What the exercise asks:
Please make an exact transcription of all the data that follows.

Material provided:
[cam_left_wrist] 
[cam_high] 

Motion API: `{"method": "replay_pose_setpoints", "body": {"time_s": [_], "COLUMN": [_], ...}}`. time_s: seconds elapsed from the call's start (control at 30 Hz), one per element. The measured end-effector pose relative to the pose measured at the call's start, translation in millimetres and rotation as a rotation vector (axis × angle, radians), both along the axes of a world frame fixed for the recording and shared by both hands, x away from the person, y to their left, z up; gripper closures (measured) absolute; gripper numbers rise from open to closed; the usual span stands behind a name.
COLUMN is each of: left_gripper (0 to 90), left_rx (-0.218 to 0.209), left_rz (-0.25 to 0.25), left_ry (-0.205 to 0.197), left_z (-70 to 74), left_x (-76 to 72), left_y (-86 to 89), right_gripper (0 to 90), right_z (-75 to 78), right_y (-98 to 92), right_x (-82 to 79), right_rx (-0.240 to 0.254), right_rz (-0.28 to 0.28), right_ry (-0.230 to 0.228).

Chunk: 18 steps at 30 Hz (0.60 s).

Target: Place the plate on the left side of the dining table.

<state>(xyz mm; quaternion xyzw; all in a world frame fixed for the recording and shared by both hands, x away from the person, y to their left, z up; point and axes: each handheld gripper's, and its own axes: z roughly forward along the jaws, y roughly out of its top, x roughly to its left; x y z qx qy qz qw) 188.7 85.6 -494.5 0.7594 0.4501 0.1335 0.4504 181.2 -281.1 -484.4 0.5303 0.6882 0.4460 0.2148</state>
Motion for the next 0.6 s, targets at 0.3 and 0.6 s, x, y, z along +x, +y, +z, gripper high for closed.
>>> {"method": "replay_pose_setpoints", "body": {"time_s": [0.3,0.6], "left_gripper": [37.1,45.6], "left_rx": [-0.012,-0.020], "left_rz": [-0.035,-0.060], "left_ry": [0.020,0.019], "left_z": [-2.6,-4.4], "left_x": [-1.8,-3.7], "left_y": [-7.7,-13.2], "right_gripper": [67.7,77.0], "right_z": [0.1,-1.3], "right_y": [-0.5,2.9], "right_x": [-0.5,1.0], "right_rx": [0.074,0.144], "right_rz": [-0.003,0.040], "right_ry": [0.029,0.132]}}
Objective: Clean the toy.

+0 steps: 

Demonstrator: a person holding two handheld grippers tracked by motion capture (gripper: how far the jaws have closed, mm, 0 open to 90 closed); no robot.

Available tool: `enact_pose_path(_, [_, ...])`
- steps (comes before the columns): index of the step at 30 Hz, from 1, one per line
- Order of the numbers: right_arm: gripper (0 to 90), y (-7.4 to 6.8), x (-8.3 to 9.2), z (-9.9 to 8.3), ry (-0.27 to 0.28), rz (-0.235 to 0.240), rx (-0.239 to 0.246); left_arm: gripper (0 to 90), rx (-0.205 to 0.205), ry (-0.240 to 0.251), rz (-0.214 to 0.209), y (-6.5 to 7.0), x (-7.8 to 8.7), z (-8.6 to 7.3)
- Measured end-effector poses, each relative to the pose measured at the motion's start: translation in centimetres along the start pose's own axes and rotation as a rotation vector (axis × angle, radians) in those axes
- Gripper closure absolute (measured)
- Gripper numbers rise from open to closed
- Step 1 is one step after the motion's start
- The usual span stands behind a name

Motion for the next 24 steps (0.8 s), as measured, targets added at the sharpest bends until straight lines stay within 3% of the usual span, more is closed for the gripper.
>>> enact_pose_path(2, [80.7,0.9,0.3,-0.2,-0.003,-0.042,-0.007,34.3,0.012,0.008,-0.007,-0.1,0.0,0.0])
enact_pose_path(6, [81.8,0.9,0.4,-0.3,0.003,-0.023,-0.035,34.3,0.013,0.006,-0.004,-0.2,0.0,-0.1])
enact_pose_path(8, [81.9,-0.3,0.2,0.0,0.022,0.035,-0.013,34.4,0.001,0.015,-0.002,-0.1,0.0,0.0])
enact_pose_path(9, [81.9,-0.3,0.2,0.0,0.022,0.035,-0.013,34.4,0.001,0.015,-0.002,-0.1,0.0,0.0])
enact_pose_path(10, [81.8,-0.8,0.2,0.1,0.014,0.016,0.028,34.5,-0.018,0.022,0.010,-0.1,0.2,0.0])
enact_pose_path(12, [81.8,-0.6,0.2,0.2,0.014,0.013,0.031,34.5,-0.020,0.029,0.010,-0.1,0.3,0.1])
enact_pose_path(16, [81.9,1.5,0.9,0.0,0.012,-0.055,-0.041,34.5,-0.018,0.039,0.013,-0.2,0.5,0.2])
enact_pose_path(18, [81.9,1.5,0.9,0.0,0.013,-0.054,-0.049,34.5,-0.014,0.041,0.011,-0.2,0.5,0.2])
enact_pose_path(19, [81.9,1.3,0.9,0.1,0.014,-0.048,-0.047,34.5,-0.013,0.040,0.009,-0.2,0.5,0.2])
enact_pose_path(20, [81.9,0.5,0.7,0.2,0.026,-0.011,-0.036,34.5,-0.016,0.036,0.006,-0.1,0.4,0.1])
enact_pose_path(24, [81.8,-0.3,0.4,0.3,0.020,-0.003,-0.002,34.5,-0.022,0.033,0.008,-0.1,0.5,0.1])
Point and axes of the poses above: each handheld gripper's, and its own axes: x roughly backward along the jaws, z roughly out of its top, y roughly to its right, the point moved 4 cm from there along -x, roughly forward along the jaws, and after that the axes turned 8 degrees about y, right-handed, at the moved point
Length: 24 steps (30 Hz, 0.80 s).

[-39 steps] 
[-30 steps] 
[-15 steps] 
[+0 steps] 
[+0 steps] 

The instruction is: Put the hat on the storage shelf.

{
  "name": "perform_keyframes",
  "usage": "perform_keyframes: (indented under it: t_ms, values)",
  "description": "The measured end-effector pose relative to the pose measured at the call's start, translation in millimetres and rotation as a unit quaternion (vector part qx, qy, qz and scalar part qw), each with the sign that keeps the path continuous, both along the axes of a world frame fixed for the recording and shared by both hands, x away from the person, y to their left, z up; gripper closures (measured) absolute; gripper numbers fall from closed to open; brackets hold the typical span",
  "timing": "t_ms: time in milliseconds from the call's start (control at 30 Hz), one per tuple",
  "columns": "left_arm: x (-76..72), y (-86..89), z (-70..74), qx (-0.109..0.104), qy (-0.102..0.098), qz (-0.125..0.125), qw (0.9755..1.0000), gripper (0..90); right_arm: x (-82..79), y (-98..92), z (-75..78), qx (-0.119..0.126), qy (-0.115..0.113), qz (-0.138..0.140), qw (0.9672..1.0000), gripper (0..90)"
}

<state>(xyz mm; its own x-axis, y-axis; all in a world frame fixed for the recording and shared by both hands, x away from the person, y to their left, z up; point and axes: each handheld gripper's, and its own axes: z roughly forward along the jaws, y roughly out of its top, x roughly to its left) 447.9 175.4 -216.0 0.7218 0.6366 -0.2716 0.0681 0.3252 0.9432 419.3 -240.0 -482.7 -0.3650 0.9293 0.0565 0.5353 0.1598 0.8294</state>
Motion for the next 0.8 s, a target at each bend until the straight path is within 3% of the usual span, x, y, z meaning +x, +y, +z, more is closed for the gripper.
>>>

The completed task:
[cam_left_wrist] 
[cam_high] 

Motion API: `{"method": "replay_pose_setpoints", "body": {"time_s": [_], "COLUMN": [_], ...}}`. time_s: seconds elapsed from the call's start (control at 30 Hz), one per element. The measured end-effector pose relative to the pose measured at the call's start, translation in millimetres and rotation as a rotation vector (axis × angle, radians), both along the axes of a world frame fixed for the recording and shared by both hands, x away from the person, y to their left, z up; gripper closures (measured) absolute; gripper numbers rise from open to closed; the usual span stands behind a name.
COLUMN is each of: left_gripper (0 to 90), left_rx (-0.218 to 0.209), left_rz (-0.25 to 0.25), left_ry (-0.205 to 0.197), left_z (-70 to 74), left_x (-76 to 72), left_y (-86 to 89), right_gripper (0 to 90), right_z (-75 to 78), right_y (-98 to 92), right_x (-82 to 79), right_rx (-0.240 to 0.254), right_rz (-0.28 to 0.28), right_ry (-0.230 to 0.228).

Chunk: 18 steps at 30 Hz (0.60 s).

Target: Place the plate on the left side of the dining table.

<state>(xyz mm; quaternion xyzw; all in a world frame fixed for the recording and shared by both hands, x away from the person, y to their left, z up; point and axes: each handheld gripper's, and its own axes: z roughly forward along the jaws, y roughly out of its top, x roughly to its left; x y z qx qy qz qw) 188.7 85.6 -494.5 0.7594 0.4501 0.1335 0.4504 181.2 -281.1 -484.4 0.5303 0.6882 0.4460 0.2148</state>
Motion for the next 0.6 s, targets at 0.3 and 0.6 s, x, y, z along +x, +y, +z, gripper high for closed.
>>> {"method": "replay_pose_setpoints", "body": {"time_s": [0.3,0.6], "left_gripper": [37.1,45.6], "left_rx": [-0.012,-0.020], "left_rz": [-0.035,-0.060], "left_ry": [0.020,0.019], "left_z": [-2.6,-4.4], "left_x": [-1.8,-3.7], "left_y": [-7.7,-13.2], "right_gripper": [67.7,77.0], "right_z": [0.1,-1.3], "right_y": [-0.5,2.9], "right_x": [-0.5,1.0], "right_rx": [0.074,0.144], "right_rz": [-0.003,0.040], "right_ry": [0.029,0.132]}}
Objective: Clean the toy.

+0 steps: 

Demonstrator: a person holding two handheld grippers tracked by motion capture (gripper: how far the jaws have closed, mm, 0 open to 90 closed); no robot.

Available tool: `enact_pose_path(_, [_, ...])`
- steps (comes before the columns): index of the step at 30 Hz, from 1, one per line
- Order of the numbers: right_arm: gripper (0 to 90), y (-7.4 to 6.8), x (-8.3 to 9.2), z (-9.9 to 8.3), ry (-0.27 to 0.28), rz (-0.235 to 0.240), rx (-0.239 to 0.246); left_arm: gripper (0 to 90), rx (-0.205 to 0.205), ry (-0.240 to 0.251), rz (-0.214 to 0.209), y (-6.5 to 7.0), x (-7.8 to 8.7), z (-8.6 to 7.3)
- Measured end-effector poses, each relative to the pose measured at the motion's start: translation in centimetres along the start pose's own axes and rotation as a rotation vector (axis × angle, radians) in those axes
- Gripper closure absolute (measured)
- Gripper numbers rise from open to closed
- Step 1 is one step after the motion's start
- The usual span stands behind a name

Motion for the next 24 steps (0.8 s), as measured, targets added at the sharpest bends until straight lines stay within 3% of the usual span, more is closed for the gripper.
>>> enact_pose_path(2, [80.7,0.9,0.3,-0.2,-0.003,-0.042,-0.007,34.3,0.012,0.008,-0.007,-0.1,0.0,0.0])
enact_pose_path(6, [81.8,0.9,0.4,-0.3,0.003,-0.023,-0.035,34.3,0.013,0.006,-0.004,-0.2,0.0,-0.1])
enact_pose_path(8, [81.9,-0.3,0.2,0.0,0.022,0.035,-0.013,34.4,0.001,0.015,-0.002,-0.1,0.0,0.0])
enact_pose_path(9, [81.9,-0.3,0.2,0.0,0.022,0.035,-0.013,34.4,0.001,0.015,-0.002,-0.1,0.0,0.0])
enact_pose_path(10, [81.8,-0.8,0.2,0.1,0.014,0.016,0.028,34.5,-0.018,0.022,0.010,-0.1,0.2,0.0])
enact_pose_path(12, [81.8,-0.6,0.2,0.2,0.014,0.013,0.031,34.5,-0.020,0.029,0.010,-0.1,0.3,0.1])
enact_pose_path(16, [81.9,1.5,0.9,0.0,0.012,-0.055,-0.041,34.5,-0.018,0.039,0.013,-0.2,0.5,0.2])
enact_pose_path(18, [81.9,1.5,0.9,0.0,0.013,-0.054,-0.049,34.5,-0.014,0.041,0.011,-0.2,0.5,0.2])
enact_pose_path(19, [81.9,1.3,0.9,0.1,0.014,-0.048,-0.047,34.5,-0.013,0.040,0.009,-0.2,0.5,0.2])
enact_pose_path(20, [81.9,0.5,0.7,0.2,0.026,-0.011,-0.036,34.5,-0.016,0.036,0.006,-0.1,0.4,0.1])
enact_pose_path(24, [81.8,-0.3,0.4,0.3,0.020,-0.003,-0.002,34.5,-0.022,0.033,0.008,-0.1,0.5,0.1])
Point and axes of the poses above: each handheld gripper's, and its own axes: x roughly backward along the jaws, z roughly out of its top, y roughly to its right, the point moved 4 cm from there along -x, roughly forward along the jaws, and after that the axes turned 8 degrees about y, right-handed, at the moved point
Length: 24 steps (30 Hz, 0.80 s).

[-39 steps] 
[-30 steps] 
[-15 steps] 
[+0 steps] 
[+0 steps] 

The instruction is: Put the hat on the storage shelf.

{
  "name": "perform_keyframes",
  "usage": "perform_keyframes: (indented under it: t_ms, values)",
  "description": "The measured end-effector pose relative to the pose measured at the call's start, translation in millimetres and rotation as a unit quaternion (vector part qx, qy, qz and scalar part qw), each with the sign that keeps the path continuous, both along the axes of a world frame fixed for the recording and shared by both hands, x away from the person, y to their left, z up; gripper closures (measured) absolute; gripper numbers fall from closed to open; brackets hold the typical span",
  "timing": "t_ms: time in milliseconds from the call's start (control at 30 Hz), one per tuple",
  "columns": "left_arm: x (-76..72), y (-86..89), z (-70..74), qx (-0.109..0.104), qy (-0.102..0.098), qz (-0.125..0.125), qw (0.9755..1.0000), gripper (0..90); right_arm: x (-82..79), y (-98..92), z (-75..78), qx (-0.119..0.126), qy (-0.115..0.113), qz (-0.138..0.140), qw (0.9672..1.0000), gripper (0..90)"
}

<state>(xyz mm; its own x-axis, y-axis; all in a world frame fixed for the recording and shared by both hands, x away from the person, y to their left, z up; point and axes: each handheld gripper's, and its own axes: z roughly forward along the jaws, y roughly out of its top, x roughly to its left) 447.9 175.4 -216.0 0.7218 0.6366 -0.2716 0.0681 0.3252 0.9432 419.3 -240.0 -482.7 -0.3650 0.9293 0.0565 0.5353 0.1598 0.8294</state>
Motion for the next 0.8 s, a target at each bend until the straight path is within 3% of the usual span, x, y, z meaning +x, +y, +z, more is closed for the gripper.
>>>

What this exercise required is now done.